A single stretch of the material below is to be transcribed exactly, starting at the line with "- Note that" and ending after the line with "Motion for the".

═════ Input data ═════

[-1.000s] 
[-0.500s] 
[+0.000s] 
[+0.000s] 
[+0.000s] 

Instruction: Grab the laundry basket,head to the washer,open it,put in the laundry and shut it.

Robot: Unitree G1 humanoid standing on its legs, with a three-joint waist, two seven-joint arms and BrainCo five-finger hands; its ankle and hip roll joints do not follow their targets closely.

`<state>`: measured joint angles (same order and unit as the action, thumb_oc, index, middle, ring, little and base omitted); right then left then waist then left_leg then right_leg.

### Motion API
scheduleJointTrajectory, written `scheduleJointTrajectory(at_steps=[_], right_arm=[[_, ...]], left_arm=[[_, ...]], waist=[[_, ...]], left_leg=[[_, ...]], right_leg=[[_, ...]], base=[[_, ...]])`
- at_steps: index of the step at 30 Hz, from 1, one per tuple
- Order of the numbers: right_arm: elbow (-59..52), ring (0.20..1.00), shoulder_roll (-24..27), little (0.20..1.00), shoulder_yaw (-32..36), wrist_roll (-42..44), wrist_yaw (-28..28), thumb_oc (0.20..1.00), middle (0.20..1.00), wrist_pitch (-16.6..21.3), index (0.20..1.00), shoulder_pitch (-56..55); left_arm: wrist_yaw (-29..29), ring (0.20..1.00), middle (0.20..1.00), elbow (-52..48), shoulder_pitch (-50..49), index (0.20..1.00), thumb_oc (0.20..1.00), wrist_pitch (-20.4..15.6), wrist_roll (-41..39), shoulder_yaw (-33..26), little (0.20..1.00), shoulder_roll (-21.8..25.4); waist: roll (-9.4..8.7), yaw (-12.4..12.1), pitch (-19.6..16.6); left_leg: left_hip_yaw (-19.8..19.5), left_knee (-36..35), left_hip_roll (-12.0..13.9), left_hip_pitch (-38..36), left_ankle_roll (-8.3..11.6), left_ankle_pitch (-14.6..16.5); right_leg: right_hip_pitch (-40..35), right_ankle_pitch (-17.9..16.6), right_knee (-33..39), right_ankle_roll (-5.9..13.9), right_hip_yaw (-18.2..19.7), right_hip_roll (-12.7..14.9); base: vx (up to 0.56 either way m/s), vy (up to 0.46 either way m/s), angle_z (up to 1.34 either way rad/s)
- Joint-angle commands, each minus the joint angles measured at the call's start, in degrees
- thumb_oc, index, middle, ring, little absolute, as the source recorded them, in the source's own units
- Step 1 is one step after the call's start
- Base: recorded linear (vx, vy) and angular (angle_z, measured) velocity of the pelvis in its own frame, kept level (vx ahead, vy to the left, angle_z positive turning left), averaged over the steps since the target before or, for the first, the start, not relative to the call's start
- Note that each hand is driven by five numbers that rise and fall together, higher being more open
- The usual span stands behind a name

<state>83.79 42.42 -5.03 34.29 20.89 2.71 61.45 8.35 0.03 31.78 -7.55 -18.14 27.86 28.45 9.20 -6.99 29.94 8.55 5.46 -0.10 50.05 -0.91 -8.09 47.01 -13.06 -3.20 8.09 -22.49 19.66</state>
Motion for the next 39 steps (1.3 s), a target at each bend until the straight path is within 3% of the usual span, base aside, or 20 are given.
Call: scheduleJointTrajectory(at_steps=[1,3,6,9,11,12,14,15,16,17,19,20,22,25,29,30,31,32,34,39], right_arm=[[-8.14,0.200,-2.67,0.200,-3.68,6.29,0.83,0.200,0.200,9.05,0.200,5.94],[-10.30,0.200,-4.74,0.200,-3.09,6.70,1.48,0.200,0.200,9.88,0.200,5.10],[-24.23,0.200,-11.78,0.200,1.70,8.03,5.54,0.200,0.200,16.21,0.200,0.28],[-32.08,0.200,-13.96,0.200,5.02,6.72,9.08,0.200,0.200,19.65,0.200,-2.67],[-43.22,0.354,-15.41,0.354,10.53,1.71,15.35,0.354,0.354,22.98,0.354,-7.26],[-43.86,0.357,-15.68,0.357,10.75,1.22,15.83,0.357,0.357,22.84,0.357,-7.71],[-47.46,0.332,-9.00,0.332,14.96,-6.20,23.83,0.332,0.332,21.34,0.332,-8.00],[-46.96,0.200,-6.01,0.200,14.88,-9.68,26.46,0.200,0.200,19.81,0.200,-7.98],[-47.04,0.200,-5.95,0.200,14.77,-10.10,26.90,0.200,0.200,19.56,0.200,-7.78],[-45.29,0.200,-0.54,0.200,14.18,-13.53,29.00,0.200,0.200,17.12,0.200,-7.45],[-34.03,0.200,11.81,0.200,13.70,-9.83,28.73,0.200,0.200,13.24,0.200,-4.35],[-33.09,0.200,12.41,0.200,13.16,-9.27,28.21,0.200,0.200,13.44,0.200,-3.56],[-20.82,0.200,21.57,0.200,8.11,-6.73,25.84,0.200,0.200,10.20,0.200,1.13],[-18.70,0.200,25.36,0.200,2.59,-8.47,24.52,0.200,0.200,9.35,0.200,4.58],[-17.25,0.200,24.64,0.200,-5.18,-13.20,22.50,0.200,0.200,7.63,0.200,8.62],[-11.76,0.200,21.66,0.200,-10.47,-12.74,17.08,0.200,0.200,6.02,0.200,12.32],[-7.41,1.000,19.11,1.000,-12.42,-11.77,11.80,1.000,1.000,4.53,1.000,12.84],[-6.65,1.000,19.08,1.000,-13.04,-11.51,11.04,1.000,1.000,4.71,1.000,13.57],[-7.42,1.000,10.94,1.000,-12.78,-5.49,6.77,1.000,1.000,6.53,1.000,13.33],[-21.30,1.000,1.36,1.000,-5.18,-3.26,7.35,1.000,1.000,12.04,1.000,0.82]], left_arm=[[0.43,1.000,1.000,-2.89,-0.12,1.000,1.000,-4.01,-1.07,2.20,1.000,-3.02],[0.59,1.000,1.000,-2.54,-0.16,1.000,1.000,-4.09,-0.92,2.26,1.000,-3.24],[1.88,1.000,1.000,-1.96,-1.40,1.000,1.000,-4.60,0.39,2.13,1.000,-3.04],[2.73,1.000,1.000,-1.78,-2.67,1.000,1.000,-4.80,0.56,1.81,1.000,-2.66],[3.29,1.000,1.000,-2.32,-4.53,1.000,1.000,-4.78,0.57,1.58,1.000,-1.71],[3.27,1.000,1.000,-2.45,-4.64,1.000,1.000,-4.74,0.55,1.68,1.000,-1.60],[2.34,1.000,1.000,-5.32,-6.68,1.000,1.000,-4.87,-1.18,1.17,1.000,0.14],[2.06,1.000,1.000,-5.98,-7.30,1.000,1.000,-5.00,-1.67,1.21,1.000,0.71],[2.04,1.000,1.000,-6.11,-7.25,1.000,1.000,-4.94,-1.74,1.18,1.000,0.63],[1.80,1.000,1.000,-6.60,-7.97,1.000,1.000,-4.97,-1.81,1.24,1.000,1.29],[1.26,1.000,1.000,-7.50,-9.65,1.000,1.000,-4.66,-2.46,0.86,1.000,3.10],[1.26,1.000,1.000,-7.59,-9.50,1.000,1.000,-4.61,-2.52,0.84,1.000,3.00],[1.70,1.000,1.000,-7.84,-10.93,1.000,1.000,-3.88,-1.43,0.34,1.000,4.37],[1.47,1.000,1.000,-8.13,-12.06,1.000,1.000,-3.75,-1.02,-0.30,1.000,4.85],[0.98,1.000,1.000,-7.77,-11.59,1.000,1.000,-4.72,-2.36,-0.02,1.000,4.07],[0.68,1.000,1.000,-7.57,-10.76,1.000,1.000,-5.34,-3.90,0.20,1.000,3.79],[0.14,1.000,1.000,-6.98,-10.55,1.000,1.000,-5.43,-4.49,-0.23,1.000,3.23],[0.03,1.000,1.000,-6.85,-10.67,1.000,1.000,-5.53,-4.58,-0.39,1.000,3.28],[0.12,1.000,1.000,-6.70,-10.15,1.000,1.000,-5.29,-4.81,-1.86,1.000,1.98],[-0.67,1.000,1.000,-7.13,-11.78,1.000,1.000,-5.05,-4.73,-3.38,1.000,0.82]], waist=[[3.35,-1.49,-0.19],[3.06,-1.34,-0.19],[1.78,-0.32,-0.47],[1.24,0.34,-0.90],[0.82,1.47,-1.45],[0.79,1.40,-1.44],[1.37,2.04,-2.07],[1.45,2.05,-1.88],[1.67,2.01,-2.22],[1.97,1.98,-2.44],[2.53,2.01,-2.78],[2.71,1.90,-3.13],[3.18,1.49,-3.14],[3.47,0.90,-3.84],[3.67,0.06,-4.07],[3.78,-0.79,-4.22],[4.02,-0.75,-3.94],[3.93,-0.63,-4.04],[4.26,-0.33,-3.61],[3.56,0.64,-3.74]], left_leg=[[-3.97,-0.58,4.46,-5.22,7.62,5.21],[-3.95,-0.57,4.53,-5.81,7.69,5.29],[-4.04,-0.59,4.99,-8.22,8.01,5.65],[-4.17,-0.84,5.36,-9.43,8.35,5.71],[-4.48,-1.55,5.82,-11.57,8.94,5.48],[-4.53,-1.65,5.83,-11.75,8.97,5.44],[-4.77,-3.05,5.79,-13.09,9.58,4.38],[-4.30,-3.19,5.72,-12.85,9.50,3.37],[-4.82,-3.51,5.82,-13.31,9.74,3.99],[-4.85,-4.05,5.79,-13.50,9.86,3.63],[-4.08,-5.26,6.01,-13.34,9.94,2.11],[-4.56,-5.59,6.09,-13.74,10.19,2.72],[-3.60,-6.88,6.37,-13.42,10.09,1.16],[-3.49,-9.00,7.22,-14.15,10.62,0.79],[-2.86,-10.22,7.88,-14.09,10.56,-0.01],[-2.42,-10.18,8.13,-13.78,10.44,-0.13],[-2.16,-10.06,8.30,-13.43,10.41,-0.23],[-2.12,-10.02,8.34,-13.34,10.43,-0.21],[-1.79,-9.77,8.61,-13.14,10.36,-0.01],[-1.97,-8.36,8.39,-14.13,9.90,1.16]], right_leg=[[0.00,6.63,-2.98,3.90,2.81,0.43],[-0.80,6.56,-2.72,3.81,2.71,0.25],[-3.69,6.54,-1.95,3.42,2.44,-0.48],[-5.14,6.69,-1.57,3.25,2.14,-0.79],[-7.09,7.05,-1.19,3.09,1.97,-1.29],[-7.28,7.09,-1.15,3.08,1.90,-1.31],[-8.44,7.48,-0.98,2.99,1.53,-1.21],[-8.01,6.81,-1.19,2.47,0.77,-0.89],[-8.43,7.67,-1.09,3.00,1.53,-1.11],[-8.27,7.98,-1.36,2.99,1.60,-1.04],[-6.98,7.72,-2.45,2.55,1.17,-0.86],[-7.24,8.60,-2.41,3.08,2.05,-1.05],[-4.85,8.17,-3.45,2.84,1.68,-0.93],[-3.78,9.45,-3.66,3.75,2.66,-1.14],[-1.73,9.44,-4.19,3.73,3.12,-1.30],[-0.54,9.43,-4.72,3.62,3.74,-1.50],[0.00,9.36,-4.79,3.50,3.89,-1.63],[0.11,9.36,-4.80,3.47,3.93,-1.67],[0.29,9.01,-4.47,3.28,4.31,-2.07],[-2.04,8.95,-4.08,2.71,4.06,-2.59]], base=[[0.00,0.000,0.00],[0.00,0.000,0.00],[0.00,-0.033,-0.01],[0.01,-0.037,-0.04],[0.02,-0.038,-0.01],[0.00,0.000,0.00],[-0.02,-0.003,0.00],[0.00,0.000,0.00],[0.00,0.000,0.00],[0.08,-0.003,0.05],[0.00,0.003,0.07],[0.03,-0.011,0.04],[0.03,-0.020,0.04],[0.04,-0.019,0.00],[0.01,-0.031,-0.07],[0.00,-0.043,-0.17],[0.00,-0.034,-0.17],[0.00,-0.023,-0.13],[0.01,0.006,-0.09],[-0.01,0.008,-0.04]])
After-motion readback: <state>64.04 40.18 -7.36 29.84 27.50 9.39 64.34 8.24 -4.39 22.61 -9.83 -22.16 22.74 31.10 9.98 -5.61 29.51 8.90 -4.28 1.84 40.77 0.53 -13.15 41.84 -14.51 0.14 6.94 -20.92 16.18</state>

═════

● **Response to this exercise**:
- Note that each hand is driven by five numbers that rise and fall together, higher being more open
- The usual span stands behind a name

<state>83.79 42.42 -5.03 34.29 20.89 2.71 61.45 8.35 0.03 31.78 -7.55 -18.14 27.86 28.45 9.20 -6.99 29.94 8.55 5.46 -0.10 50.05 -0.91 -8.09 47.01 -13.06 -3.20 8.09 -22.49 19.66</state>
Motion for the next 39 steps (1.3 s), a target at each bend until the straight path is within 3% of the usual span, base aside, or 20 are given.

Work on the answer is now done.